Plonger en retenant sa respiration
Difficile de noter un livre pareil. D'emblée, il faut préciser que s'il fallait évaluer l'ouvrage uniquement sur le plan moral, c'est évidemment le zéro qui s'imposerait, tant les positions de Céline sont impardonnables.
Après, il ne s'agit pas seulement d'un discours antisémite, il s'agit aussi de mots, de style, d'émotion esthétique et de thématiques ; en bref il s'agit de littérature. Céline nous pose ce problème insoluble : a-t-on le droit d'aimer une œuvre haineuse mais indéniablement marquée du sceau du génie littéraire ?
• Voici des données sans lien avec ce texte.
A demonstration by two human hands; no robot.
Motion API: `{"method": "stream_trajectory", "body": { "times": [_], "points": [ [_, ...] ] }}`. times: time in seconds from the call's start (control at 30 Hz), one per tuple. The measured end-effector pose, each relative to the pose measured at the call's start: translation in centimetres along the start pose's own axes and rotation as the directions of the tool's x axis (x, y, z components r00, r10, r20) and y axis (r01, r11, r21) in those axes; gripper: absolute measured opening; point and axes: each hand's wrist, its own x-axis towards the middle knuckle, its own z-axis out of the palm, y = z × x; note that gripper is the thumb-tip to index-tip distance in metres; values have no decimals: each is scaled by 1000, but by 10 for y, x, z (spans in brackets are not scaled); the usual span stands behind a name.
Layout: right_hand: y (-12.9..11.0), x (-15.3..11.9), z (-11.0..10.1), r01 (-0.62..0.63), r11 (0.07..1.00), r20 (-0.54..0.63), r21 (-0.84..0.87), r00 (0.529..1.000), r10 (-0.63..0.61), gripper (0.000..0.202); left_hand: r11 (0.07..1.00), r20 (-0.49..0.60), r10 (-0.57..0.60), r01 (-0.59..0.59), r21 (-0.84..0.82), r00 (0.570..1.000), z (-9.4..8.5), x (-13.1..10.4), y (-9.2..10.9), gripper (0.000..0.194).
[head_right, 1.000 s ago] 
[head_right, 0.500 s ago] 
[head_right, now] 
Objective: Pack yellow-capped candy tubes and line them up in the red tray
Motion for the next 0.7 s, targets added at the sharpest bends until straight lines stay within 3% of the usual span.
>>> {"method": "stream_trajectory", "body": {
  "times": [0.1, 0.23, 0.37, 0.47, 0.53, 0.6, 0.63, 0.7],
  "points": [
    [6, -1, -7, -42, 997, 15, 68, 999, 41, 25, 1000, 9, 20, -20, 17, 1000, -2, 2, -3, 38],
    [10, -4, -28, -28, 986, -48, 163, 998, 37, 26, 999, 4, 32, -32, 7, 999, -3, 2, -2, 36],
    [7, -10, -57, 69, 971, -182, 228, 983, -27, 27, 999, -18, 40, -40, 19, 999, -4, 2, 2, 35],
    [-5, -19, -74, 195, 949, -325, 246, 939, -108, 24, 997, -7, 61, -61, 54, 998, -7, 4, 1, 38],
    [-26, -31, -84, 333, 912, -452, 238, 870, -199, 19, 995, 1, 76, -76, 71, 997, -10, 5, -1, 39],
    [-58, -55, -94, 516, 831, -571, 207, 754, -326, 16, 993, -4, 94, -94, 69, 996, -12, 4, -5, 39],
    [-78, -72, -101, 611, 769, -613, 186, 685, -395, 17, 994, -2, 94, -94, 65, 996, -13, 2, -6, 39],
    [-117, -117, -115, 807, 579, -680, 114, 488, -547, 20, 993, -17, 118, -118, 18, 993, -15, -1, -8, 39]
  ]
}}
Plutôt que de disserter sur la question de la culpabilité, je préfère me borner à constater que je ne cautionne pas son discours mais que j'aime la manière dont son discours est écrit. J'aime ce style oral et oratoire, la profusion d'effets de styles et de déformations de la langue, le sens du rythme, la place de l'intuition et des fulgurances, la jouissance de ses positions antidoxiques, l'exagération permanente qui transforme le monde pamphlétaire célinien en pure allégorie.
De ses trois pamphlets antisémites, Bagatelles est à mon sens le plus réussi sur le plan formel. Il mérite qu'on y jette un œil comme on plongerait sous l'eau en retenant sa respiration.